Pictures aside, please retype the whole listing word for word.

DATA SEGMENT →

- Opening Delimiter -

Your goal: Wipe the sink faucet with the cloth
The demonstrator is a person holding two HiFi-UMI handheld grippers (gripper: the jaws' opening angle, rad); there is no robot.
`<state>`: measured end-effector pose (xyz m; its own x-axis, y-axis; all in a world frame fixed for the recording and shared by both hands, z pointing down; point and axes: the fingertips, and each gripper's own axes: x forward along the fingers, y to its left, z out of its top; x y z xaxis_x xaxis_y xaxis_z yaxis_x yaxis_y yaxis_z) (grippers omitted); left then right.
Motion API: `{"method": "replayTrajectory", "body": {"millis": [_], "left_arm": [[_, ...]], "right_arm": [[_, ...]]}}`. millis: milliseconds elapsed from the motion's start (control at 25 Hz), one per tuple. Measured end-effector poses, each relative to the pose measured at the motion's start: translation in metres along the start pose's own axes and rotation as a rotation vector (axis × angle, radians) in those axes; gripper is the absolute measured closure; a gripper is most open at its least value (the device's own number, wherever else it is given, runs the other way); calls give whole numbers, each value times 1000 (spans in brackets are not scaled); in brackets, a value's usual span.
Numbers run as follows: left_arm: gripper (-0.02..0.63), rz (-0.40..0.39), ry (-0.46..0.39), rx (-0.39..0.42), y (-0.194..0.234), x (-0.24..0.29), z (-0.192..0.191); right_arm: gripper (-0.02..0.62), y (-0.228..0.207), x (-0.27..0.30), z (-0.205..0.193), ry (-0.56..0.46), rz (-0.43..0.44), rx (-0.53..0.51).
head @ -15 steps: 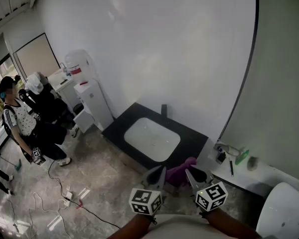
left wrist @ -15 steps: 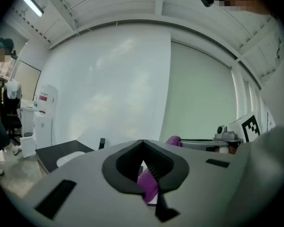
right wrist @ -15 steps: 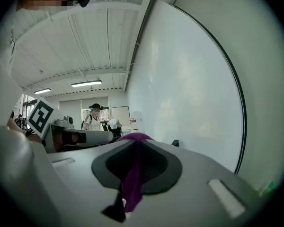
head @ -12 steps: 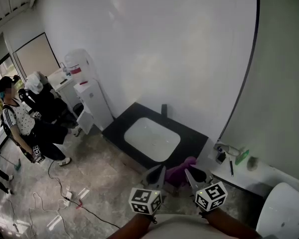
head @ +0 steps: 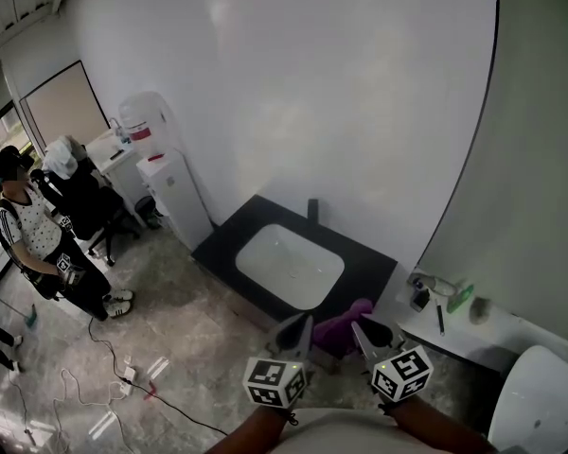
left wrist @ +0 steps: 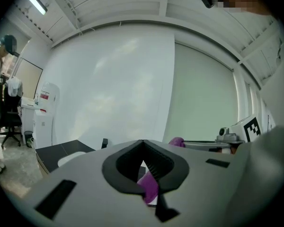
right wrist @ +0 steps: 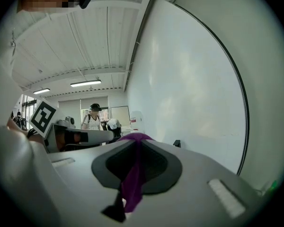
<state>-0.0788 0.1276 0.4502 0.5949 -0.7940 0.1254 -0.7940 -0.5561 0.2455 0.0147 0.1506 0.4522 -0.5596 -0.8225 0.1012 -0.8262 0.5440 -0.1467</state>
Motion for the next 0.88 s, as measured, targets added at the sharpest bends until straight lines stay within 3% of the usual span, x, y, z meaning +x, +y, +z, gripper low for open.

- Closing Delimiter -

ANSWER TO THE EXERCISE →
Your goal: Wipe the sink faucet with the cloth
The demonstrator is a person holding two HiFi-UMI handheld grippers (gripper: the jaws' opening angle, rad); there is no robot.
`<state>`: measured end-effector pose (xyz m; its own x-axis, y-axis; all in a world frame fixed for the recording and shared by both hands, z pointing down; point and axes: the fingertips, and each gripper's own axes: x forward along the fingers, y to its left, z out of its top; x y z xaxis_x xaxis_y xaxis_z yaxis_x yaxis_y yaxis_z) (grippers omitted); left then right.
Motion API: `{"method": "replayTrajectory", "body": {"millis": [_], "left_arm": [[_, ...]], "right_arm": [[_, ...]]}}`. millis: milliseconds elapsed from the motion's start (control at 25 Hz), one per tuple. Measured end-effector poses, each relative to the pose measured at the motion's start: translation in metres along the start pose's own axes and rotation as a rotation vector (axis × angle, radians) in those axes; gripper is the absolute measured closure; a gripper is most open at its least value (the device's own number, wherever else it is given, runs the other way); calls give whole numbers, each value times 1000 (spans in brackets are not scaled); in brackets, a value's usual span.
Numbers run as follows: left_arm: gripper (-0.02..0.63), rz (-0.40..0.39), ry (-0.46..0.39), rx (-0.39..0.42), y (-0.194..0.234), x (-0.24..0.29), z (-0.192..0.191); right_arm: gripper (-0.02..0.62), y (-0.228..0.207), x (-0.27..0.30), z (-0.205..0.193), ry (-0.56..0.46), rz (-0.43..0.44), rx (-0.53..0.51).
head @ -15 steps: 
left wrist @ -15 steps: 
right wrist @ -15 steps: 
head @ -12 steps: 
head @ +0 steps: 
left wrist @ +0 steps: 
right wrist @ +0 steps: 
<state>-0.0788 0.1276 0.4502 0.5949 -0.7940 0.1254 -0.7940 -0.5561 0.2455 0.0147 0.1506 0.4522 -0.5596 -0.8225 0.1012 -0.8262 0.5440 -0.1467</state>
Motion for the next 0.88 s, as measured, targets added at the sharpest bends until straight lines stay within 3% of the usual span, x, y, z meaning +x, +y, +z, gripper low for open.

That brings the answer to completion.